Nel giro di due anni, tra il 2021 e il 2023, i tre principali Paesi della regione hanno subito tre colpi di Stato: Mali, Burkina Faso e Niger sono infatti governati da giunte militari le quali, tra le altre cose, hanno nell'affrancamento dalla madrepatria francese e dall'occidente uno dei principali obiettivi. Un terreno fertile quindi per altre forze, a partire dalla Russia. Mosca è presente soprattutto nel Mali con le milizie paramilitari un tempo organiche alla Wagner. Di recente, i tre Paesi in questione hanno anche sottoscritto un'intesa volta a costituire una vera e propria federazione.

La situazione però è molto vicina al collasso. Nessuna giunta militare sta riuscendo a fermare l'avanzata jihadista e la guerra, soprattutto nel Mali, sta tornando a essere ad alta intensità. Lo dimostra il fatto che proprio qui, nel pieno del mese di luglio, un'imboscata tesa da un'altra forza in campo, quella dei Tuareg, ha ucciso decine tra soldati locali e mercenari della Wagner. Il Sudan invece, anch'esso posizionato in una regione strategica per via dei suoi porti sul Mar Rosso, da un anno è vittima di una sanguinosa guerra civile. Da una parte c'è l'esercito regolare guidato dal presidente Abdel Fattah Burhan, dall'altro le Forze di Intervento Rapido (Rsf) del generale Hemetti Dagalo. Un attentato fallito contro il presidente Burhan nei giorni scorsi, potrebbe comportare l'aumento dell'intensità del conflitto. Nel Sahel come nel Sudan, le tensioni sono destinate a incidere sulla più generale stabilità del Mediterraneo allargato e avere quindi ripercussioni anche in Europa, specialmente sul fronte migratorio.

Il possibile caos in Venezuela

Dall'Africa al Sud America: qui c'è un Paese che, subito dopo il voto del 28 luglio scorso, è entrato in una fase molto difficile. Il riferimento è al Venezuela, governato dal 2013 da Nicolas Maduro a sua volta erede di Ugo Chavez, autore nel 1999 della cosiddetta “rivoluzione bolivariana”. I dati ufficiali hanno attribuito a Maduro il 51% dei voti, ma le opposizioni guidate da Maria Corinna Machado parlano di cifre falsate e di brogli elettoriali.

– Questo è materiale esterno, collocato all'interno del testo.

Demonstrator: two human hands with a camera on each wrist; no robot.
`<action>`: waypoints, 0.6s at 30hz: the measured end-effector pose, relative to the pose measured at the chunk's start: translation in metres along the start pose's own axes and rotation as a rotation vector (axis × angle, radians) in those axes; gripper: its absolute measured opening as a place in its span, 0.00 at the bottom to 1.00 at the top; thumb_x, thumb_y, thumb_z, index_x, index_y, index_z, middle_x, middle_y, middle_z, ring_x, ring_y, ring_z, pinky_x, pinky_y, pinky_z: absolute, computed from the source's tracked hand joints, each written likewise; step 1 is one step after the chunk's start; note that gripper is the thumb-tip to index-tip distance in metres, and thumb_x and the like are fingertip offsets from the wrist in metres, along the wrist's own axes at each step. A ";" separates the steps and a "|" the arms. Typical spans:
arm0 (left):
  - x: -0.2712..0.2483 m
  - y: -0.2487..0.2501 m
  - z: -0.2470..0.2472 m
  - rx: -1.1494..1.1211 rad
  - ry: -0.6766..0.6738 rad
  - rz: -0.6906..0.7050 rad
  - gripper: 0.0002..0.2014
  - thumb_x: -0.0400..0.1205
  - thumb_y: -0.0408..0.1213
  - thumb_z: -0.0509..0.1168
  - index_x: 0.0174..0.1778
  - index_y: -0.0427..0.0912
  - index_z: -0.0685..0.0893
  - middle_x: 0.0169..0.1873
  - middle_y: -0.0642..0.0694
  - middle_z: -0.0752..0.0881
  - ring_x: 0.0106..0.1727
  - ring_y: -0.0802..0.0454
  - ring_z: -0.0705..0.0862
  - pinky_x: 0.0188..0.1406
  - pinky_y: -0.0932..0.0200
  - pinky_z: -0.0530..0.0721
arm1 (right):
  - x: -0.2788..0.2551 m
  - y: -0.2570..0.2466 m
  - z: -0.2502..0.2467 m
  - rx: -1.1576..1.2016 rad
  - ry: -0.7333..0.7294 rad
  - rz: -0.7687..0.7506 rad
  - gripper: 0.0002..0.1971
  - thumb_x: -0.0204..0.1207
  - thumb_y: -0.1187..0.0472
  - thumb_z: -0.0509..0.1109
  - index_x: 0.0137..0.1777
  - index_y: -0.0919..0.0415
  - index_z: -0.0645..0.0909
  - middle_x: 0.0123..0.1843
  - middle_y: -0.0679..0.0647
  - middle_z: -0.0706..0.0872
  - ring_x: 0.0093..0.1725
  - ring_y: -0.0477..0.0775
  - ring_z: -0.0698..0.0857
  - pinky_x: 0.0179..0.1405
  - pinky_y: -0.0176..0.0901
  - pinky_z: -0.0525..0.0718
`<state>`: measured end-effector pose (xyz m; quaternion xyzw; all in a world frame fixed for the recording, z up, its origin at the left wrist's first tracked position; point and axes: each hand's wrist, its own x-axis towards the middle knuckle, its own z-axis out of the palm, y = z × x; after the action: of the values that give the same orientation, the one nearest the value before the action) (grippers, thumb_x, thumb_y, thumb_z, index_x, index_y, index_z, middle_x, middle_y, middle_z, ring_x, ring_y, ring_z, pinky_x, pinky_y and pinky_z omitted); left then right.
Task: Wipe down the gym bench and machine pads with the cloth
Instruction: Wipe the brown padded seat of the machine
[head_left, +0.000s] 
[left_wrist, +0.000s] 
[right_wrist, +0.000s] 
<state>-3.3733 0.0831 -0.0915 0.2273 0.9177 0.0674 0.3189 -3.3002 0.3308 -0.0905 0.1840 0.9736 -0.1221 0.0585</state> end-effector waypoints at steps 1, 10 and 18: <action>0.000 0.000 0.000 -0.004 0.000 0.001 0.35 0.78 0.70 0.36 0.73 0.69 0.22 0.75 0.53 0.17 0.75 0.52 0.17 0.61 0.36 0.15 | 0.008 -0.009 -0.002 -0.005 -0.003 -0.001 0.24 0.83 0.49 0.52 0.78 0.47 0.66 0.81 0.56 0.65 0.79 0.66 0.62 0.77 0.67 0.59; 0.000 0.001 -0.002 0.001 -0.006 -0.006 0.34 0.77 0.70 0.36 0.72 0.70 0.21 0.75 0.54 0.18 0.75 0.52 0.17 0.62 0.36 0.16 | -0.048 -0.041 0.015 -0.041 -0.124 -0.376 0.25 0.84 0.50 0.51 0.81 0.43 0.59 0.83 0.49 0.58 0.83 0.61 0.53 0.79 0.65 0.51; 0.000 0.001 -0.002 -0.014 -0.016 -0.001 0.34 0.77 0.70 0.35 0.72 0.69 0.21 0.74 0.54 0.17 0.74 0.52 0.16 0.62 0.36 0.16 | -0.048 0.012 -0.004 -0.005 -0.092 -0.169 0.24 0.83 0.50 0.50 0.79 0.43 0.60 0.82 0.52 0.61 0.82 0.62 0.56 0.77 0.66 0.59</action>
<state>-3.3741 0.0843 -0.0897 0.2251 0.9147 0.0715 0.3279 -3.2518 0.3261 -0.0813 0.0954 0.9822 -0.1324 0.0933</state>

La mancata pubblicazione di molti verbali relativi al voto elettronico e del secondo bollettino del Centro Elettorale Nazionale hanno acuito i dubbi sulla regolarità del voto, tanto a livello interno quanto all'estero. Sono quindi scaturite proteste di piazza e scontri molto duri, con molte città venezuelane diventate teatro di vere e proprie guerriglie urbane. L'incognita sta nel fatto che né Maduro e né l'opposizione vogliono fare passi indietro. Lo scontro potrebbe quindi deflagrare e diventare ben presto anche un caso internazionale: Maduro, come noto, è sostenuto dalla Russia, Usa, Ue e altri Paesi sudamericani, come ad esempio l'Argentina, sono molto vicini all'opposizione.

Le tensioni nel Pacifico e il confronto tra Usa e Cina

C'è poi un'area dove non insistono vere e proprie guerre, ma dove il confronto è a distanza e latente ma, non per questo, meno duro. Nel Pacifico a tenere banco è infatti sempre la questione relativa a Taiwan, l'isola rivendicata dalla Cina e sostenuta militarmente dagli Stati Uniti. La vicenda rientra, per la verità, nella più generale sfida tra Pechino e Washington per il predominio sull'area: i cinesi, in particolare, considerano quella una regione dove hanno il diritto ad espandere i propri interessi, per gli Usa la parola d'ordine è invece “contenimento” delle mire del dragone.

La Cina negli ultimi mesi ha lanciato diverse esercitazioni dinnanzi Taiwan, circostanza vista come sfida da parte dei dirigenti della stessa isola e ovviamente anche di Washington. Schermaglie sono poi state registrate tra la marina cinese e alcune imbarcazioni della guardia costiera filippina, a testimonianza della tensione in corso in tutta la regione. Per comprendere meglio le dinamiche del braccio di ferro tra le due potenze, occorrerà però in questo caso aspettare il voto Usa: Donald Trump, anche durante la sua presidenza, non ha mai fatto mistero di vedere nella Cina il principale nemico.